Everyday Eddie out of the closing role; Mariners still bad
Well, you didn’t need a crystal ball to see this coming. The Mariners have finally put Eddie out his misery, removing him from the closer role. Who’s the new closer? The best arm in the game, closer-by-committee. If you don’t know what this is, see Dusty Baker’s explanation. I’ll say the same thing here as I did when someone drafted Eddie as the #86 pick in my pay league draft this year – two picks in front of Thome, no less: "You can’t go wrong with Everyday Eddie. Wait… that was 2002." His career stats are misleading as well. For example, in 2004 he had just a 2.78 ERA. However, he blew 7 saves out of 25 total opportunities. If you’re the Mariners and you’re struggling to stay one step ahead of the Royals, you really can’t afford those kinds of losses. Then again, if you’re going to run an organization based on sound logic like that, you wouldn’t give a guy like Adrian Beltre $64 million for 5 years. Beltre’s 2004 fluke with the Dodgers was probably the most standout anomaly in the world. Of course, 2004 was Adrian’s contract year, so after he went wild he jumped ship and signed with Seattle. For the following statistical analysis, we’re going to look at Beltre’s stats for 2004 compared to his average stats from 1999-2003 and 2005, when he played full-time. I present the following visual aid:
Note that the difference between the slugging and batting averages is diluted because of the scale; they are .443/.629 and .265/.334. As shown, Seattle is probably very angry with Adrian. Now, Adrian didn’t just fall from the sky in 2004. LA had been waiting for him to develop for some time. But after he went wild in 2004, did they try to re-sign him? I’ll give you a hint – the Dodgers are in the NL West. Remember the old 7-man batting order trick? Anyway, you’re probably asking – how can I jump on Seattle for signing him, yet jump on LA for not trying to sign him? Well, that’s a good point. But if you’re the Dodgers and you think you’ve got the sell-high candidate of the century and you’re convinced that he had a fluke of a year, so you don’t want to give him the money that you know he doesn’t deserve, you don’t just let him walk away. You test out the market and see if you can move him. If you think you can, you resign him and flip him away. If you didn’t think he had a fluke of a year, you shell out the cash to better your team. Beltre is currently hitting .202 in Seattle, with 1 HR and 6 RBI in 104 AB’s.

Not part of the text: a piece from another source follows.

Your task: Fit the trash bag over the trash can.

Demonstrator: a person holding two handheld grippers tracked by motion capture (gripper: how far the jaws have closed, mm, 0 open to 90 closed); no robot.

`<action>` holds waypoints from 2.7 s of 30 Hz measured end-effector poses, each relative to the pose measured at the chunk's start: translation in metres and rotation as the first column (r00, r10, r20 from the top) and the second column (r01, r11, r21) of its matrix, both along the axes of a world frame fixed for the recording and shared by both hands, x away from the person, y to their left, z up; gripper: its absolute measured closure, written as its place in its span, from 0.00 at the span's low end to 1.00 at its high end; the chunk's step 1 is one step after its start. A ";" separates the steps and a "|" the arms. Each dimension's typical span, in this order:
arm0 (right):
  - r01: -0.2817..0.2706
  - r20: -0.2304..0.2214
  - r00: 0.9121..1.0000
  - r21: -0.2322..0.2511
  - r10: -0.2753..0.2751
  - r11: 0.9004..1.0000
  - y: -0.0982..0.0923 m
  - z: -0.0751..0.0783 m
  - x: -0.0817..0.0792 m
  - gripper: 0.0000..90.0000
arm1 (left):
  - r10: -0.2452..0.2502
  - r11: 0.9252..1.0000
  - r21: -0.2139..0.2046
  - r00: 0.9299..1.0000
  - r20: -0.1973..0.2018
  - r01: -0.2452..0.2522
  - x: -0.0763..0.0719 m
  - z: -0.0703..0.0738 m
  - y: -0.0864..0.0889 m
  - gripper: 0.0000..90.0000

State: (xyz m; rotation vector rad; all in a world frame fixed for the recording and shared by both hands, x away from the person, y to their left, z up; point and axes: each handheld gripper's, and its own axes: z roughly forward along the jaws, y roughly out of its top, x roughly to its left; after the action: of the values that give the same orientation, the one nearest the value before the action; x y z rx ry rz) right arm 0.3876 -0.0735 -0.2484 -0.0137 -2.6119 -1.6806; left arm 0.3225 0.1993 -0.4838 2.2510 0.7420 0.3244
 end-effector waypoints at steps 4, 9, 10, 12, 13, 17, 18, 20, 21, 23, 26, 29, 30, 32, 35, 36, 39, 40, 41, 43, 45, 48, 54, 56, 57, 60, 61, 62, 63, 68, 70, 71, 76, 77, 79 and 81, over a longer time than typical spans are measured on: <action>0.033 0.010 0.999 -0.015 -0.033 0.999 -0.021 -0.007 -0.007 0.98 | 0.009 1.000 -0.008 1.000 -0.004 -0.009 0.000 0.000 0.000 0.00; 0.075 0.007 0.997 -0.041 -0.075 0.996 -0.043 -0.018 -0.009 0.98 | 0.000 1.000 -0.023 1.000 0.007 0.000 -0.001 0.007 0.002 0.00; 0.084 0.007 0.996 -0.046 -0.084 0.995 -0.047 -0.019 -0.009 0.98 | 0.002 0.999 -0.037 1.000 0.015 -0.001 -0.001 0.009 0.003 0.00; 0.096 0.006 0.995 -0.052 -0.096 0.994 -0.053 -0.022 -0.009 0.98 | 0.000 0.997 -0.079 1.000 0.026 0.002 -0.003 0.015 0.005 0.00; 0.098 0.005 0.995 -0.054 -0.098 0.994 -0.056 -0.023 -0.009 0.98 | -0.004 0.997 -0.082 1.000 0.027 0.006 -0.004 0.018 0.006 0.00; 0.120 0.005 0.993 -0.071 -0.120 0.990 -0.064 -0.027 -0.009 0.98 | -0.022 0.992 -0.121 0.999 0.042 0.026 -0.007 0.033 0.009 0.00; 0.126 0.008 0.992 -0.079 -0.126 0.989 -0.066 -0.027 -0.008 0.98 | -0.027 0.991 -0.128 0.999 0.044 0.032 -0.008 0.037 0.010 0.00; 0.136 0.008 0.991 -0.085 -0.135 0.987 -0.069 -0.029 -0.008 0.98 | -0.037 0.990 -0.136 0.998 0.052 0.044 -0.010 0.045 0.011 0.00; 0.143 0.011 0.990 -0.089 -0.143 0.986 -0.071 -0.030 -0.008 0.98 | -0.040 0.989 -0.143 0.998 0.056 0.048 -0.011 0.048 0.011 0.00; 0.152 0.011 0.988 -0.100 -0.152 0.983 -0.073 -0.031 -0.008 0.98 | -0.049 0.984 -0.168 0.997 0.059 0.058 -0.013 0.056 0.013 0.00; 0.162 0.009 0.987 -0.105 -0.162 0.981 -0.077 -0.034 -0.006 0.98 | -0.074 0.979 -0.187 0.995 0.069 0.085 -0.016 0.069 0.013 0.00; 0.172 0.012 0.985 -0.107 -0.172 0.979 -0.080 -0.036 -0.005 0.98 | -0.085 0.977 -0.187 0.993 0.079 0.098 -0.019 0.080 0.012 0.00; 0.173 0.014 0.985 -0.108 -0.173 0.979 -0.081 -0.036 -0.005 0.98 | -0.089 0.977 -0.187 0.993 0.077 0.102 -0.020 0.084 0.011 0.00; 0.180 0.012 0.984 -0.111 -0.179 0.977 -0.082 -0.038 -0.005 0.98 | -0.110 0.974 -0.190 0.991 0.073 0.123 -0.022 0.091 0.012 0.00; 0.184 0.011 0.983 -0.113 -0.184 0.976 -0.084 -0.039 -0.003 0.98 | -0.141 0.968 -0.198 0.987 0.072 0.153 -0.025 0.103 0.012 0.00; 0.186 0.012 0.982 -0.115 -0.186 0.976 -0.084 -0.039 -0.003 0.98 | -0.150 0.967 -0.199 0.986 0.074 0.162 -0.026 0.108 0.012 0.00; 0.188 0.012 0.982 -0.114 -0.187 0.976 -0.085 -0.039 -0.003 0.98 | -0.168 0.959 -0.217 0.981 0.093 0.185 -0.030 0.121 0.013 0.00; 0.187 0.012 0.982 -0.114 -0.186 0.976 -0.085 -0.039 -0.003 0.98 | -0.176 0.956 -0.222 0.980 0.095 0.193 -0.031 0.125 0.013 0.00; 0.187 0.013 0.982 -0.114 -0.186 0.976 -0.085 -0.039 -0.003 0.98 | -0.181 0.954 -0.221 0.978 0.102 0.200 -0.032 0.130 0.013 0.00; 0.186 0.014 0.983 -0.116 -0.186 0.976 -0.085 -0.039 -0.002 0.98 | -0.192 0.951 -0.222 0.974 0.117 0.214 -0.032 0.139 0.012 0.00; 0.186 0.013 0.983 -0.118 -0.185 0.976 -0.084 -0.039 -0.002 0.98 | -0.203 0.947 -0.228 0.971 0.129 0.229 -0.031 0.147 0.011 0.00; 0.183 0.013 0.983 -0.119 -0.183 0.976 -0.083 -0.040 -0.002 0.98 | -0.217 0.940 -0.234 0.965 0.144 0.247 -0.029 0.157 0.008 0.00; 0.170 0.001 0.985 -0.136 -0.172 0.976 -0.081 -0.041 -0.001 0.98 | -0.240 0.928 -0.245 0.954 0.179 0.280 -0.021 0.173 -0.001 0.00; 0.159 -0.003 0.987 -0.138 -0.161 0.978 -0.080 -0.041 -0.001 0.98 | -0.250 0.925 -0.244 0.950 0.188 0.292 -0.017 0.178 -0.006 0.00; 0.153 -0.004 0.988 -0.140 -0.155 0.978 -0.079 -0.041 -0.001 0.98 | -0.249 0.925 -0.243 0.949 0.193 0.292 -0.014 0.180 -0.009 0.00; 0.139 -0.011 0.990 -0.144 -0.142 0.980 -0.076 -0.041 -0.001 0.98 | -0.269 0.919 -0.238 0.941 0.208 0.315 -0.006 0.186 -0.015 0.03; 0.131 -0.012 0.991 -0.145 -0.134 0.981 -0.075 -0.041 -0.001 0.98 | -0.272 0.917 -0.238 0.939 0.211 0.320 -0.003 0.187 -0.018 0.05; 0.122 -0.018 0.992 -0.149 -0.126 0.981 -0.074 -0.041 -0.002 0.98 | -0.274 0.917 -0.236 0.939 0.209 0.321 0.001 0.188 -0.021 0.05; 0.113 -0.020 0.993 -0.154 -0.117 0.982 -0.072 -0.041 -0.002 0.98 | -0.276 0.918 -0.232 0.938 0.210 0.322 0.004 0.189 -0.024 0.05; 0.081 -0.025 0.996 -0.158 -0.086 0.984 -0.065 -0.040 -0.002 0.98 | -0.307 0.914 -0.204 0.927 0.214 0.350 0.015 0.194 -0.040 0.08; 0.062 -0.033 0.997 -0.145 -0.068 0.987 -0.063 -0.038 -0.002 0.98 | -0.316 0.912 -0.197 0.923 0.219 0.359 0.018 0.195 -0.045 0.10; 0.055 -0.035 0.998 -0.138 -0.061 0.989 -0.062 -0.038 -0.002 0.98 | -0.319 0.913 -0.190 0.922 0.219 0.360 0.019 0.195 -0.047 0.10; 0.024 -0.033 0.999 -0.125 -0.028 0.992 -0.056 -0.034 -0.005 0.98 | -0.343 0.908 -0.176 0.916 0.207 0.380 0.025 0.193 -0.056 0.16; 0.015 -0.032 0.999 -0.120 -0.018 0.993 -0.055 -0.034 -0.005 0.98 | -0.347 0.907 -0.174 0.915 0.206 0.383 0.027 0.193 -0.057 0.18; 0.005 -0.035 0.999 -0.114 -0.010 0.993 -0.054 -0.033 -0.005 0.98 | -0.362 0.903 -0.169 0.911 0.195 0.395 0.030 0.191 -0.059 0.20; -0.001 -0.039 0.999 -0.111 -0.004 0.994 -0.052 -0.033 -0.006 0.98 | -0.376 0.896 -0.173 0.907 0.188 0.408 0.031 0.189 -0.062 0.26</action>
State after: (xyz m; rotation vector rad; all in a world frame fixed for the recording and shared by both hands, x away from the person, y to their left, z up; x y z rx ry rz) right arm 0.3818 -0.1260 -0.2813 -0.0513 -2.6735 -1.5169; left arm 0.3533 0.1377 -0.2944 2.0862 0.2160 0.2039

Tigers lose; Leyland’s clothing at fault
Remember when I talked about superstitions? I said that although Steve Finley’s magic bag doesn’t make him a better hitter, he thinks it does, so it does. Looks like Jim Leyland just developed a real good superstition. One that’s gonna make him a really popular guy whenever the Tigers are winning. Leyland had been wearing the same clothes since the Tigers began their 6-game winning streak. However, when the Tigers played the Angels today at home, Leyland had to change because he "looked like a hobo," and the team is about to go on a road trip. Well, the Tigers lost this afternoon, 7-2. Good job, skip. The team is now 19-10. So we’re still above .500, which is Detroit’s benchmark for success. If the Tigers had won today, it would have been their first 7-game winning streak since 1993. I was in elementary school then.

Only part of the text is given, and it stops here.